_YOUR OBJECTIVE_: Search the entries below for the word "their" and copy each line that has it.
Start of EXTRACTED DATA
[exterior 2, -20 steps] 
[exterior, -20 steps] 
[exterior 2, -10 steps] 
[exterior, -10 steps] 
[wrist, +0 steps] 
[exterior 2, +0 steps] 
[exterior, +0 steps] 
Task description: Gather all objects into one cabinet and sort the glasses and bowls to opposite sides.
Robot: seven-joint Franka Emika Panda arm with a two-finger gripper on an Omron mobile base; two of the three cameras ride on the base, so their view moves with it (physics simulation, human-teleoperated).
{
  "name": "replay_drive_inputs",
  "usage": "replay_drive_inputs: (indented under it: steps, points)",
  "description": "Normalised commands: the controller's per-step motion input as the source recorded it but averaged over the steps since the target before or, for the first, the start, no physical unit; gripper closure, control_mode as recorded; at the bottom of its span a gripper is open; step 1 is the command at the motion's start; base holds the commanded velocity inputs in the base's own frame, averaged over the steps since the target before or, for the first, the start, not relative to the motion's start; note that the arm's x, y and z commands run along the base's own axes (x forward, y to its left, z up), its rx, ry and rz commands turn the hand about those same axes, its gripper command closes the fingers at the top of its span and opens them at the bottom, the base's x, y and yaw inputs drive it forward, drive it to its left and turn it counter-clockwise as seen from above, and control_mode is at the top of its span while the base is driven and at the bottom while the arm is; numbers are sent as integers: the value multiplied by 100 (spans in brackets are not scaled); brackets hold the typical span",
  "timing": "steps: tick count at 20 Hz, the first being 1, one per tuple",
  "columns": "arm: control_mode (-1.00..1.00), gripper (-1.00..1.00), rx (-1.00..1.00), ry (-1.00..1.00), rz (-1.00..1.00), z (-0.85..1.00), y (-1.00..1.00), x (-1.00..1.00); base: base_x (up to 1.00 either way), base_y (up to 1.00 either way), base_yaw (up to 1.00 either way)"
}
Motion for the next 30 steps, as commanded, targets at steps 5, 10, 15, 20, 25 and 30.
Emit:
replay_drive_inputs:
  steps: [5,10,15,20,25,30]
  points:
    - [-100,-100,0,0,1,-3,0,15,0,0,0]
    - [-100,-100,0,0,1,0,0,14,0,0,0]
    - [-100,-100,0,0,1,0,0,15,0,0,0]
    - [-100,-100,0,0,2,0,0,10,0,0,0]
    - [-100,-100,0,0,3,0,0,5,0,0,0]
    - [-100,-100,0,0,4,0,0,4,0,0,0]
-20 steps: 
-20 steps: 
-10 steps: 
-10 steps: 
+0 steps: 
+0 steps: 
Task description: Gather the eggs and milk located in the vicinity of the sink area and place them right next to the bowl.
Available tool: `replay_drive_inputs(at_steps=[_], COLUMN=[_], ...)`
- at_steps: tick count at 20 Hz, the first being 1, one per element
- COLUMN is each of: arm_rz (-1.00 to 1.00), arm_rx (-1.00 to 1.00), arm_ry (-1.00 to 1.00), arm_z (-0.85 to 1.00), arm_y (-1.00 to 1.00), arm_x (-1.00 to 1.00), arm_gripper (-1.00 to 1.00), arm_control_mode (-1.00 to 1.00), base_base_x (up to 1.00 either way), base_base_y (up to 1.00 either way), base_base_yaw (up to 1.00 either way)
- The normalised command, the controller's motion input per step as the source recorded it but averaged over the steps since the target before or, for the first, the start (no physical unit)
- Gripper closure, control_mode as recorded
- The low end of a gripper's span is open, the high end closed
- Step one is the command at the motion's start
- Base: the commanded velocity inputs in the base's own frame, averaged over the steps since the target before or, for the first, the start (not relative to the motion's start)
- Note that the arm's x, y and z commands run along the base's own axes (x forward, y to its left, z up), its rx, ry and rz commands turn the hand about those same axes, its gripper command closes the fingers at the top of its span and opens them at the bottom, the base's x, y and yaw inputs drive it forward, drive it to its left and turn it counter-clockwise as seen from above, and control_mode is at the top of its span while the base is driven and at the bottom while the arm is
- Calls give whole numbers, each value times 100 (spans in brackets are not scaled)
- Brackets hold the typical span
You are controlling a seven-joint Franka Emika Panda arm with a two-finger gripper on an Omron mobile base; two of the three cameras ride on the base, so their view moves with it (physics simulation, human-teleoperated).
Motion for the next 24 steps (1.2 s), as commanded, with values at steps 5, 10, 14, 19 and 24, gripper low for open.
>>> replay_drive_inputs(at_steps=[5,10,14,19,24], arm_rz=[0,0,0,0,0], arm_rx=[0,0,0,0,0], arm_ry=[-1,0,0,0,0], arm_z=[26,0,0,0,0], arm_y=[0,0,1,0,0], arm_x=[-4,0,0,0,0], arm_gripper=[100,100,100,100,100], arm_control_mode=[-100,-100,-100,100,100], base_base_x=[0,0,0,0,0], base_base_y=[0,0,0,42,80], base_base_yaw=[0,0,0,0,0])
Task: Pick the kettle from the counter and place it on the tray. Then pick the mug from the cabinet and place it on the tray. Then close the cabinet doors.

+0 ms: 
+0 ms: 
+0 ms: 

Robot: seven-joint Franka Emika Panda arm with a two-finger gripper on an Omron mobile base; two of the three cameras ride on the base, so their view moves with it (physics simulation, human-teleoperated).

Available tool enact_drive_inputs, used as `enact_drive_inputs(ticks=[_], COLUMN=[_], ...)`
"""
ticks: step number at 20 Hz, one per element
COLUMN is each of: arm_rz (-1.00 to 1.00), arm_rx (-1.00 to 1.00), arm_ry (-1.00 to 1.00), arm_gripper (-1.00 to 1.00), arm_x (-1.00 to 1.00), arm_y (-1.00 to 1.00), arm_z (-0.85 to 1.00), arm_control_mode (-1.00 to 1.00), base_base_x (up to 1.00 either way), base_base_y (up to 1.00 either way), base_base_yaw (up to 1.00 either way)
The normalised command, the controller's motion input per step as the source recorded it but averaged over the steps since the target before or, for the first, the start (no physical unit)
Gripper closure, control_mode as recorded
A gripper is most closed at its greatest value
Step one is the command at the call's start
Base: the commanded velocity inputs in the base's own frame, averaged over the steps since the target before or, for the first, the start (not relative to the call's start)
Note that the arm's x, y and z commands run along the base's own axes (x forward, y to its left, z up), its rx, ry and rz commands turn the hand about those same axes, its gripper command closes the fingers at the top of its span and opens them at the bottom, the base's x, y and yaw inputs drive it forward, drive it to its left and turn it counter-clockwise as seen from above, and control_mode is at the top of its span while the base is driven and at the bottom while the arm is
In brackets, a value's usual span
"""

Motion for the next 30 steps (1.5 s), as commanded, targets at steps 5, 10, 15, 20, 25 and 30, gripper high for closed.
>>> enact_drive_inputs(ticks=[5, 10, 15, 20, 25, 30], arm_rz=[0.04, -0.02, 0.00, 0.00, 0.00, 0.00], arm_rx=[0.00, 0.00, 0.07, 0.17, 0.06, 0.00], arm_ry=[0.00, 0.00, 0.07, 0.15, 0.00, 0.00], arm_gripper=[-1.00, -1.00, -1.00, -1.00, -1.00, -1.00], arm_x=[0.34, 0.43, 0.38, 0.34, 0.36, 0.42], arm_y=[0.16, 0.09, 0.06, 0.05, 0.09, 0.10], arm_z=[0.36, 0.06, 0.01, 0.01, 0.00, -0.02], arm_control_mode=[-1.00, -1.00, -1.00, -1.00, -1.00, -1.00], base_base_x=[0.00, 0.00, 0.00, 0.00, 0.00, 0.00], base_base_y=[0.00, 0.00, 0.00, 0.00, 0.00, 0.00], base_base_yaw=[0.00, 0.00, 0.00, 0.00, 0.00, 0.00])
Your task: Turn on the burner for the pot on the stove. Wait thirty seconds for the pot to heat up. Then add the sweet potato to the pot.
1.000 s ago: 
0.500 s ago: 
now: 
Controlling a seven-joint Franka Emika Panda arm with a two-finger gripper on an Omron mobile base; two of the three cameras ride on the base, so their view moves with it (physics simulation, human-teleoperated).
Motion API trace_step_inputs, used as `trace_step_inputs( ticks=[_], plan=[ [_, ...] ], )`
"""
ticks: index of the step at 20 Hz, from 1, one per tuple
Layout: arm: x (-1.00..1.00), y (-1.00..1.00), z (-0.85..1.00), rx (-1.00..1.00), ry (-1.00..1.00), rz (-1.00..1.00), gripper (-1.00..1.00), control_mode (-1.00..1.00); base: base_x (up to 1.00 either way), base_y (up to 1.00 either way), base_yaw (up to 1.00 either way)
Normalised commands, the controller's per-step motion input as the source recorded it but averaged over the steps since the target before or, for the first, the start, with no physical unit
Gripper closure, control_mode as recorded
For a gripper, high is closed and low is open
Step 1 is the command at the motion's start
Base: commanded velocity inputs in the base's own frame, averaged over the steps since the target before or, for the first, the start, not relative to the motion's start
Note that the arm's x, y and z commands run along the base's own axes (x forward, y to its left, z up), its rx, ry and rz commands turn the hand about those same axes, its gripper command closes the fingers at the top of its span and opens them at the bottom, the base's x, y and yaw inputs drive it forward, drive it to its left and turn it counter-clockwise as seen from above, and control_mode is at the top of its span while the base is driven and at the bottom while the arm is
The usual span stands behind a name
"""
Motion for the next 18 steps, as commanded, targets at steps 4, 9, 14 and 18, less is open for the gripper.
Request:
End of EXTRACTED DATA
_OUTPUT_:
Robot: seven-joint Franka Emika Panda arm with a two-finger gripper on an Omron mobile base; two of the three cameras ride on the base, so their view moves with it (physics simulation, human-teleoperated).
You are controlling a seven-joint Franka Emika Panda arm with a two-finger gripper on an Omron mobile base; two of the three cameras ride on the base, so their view moves with it (physics simulation, human-teleoperated).
Robot: seven-joint Franka Emika Panda arm with a two-finger gripper on an Omron mobile base; two of the three cameras ride on the base, so their view moves with it (physics simulation, human-teleoperated).
Controlling a seven-joint Franka Emika Panda arm with a two-finger gripper on an Omron mobile base; two of the three cameras ride on the base, so their view moves with it (physics simulation, human-teleoperated).

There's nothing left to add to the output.